### [Information given]
»»

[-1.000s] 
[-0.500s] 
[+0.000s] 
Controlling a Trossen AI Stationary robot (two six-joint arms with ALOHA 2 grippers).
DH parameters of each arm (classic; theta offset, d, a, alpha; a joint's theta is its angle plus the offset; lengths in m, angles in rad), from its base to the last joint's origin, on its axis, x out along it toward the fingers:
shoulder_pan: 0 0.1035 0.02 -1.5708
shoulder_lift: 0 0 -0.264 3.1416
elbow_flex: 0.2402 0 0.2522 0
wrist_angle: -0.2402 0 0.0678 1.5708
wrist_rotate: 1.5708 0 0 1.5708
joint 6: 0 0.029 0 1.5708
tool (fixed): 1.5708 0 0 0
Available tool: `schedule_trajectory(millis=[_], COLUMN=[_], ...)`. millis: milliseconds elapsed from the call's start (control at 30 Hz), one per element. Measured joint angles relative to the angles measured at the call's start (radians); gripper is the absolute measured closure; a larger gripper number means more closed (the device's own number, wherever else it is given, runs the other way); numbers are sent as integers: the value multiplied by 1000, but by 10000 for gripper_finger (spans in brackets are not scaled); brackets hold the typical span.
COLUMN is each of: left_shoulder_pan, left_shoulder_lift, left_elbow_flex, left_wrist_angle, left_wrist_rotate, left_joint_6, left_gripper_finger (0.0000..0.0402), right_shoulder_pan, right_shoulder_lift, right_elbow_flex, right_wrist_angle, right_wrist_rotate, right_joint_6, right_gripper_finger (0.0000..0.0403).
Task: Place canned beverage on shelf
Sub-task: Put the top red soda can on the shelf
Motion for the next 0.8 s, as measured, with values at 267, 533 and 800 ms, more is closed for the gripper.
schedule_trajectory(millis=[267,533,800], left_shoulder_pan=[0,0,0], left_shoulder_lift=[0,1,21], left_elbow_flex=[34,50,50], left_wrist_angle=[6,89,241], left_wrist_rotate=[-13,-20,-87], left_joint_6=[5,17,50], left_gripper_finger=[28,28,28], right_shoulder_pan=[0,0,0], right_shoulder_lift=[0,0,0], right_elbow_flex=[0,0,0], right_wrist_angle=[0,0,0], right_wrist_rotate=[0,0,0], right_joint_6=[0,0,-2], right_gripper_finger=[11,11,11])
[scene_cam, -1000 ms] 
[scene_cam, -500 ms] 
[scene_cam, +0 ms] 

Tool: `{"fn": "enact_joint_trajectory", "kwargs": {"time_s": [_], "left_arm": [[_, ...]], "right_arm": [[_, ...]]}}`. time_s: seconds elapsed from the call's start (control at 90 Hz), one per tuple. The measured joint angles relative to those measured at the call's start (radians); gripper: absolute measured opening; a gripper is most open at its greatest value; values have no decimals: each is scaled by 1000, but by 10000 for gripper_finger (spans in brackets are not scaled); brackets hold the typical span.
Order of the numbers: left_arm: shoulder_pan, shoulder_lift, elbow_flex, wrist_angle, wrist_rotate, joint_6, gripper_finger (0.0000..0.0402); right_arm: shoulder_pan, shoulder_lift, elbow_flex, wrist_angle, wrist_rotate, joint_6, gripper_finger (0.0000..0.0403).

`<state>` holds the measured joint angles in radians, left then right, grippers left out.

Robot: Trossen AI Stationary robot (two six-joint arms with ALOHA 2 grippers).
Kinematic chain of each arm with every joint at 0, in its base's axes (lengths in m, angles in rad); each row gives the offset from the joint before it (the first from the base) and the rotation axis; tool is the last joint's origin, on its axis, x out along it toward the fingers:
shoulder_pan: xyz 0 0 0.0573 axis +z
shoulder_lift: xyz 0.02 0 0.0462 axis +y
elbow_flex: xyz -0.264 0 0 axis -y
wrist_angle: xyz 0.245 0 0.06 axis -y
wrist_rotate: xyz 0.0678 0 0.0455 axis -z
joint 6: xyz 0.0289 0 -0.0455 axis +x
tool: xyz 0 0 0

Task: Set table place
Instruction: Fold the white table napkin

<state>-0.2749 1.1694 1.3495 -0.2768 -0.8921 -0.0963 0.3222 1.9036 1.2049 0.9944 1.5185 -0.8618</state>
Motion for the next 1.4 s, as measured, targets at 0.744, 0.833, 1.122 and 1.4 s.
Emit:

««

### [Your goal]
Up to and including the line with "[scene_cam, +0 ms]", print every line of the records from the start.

### [Answer below]
[-1.000s] 
[-0.500s] 
[+0.000s] 
Controlling a Trossen AI Stationary robot (two six-joint arms with ALOHA 2 grippers).
DH parameters of each arm (classic; theta offset, d, a, alpha; a joint's theta is its angle plus the offset; lengths in m, angles in rad), from its base to the last joint's origin, on its axis, x out along it toward the fingers:
shoulder_pan: 0 0.1035 0.02 -1.5708
shoulder_lift: 0 0 -0.264 3.1416
elbow_flex: 0.2402 0 0.2522 0
wrist_angle: -0.2402 0 0.0678 1.5708
wrist_rotate: 1.5708 0 0 1.5708
joint 6: 0 0.029 0 1.5708
tool (fixed): 1.5708 0 0 0
Available tool: `schedule_trajectory(millis=[_], COLUMN=[_], ...)`. millis: milliseconds elapsed from the call's start (control at 30 Hz), one per element. Measured joint angles relative to the angles measured at the call's start (radians); gripper is the absolute measured closure; a larger gripper number means more closed (the device's own number, wherever else it is given, runs the other way); numbers are sent as integers: the value multiplied by 1000, but by 10000 for gripper_finger (spans in brackets are not scaled); brackets hold the typical span.
COLUMN is each of: left_shoulder_pan, left_shoulder_lift, left_elbow_flex, left_wrist_angle, left_wrist_rotate, left_joint_6, left_gripper_finger (0.0000..0.0402), right_shoulder_pan, right_shoulder_lift, right_elbow_flex, right_wrist_angle, right_wrist_rotate, right_joint_6, right_gripper_finger (0.0000..0.0403).
Task: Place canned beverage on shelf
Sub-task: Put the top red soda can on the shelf
Motion for the next 0.8 s, as measured, with values at 267, 533 and 800 ms, more is closed for the gripper.
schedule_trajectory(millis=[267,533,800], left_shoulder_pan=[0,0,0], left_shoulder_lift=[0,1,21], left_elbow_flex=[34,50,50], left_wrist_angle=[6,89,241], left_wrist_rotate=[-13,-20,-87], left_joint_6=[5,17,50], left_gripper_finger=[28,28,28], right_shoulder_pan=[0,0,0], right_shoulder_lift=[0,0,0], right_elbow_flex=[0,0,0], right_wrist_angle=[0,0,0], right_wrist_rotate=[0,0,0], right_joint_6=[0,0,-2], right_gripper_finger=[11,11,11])
[scene_cam, -1000 ms] 
[scene_cam, -500 ms] 
[scene_cam, +0 ms] 

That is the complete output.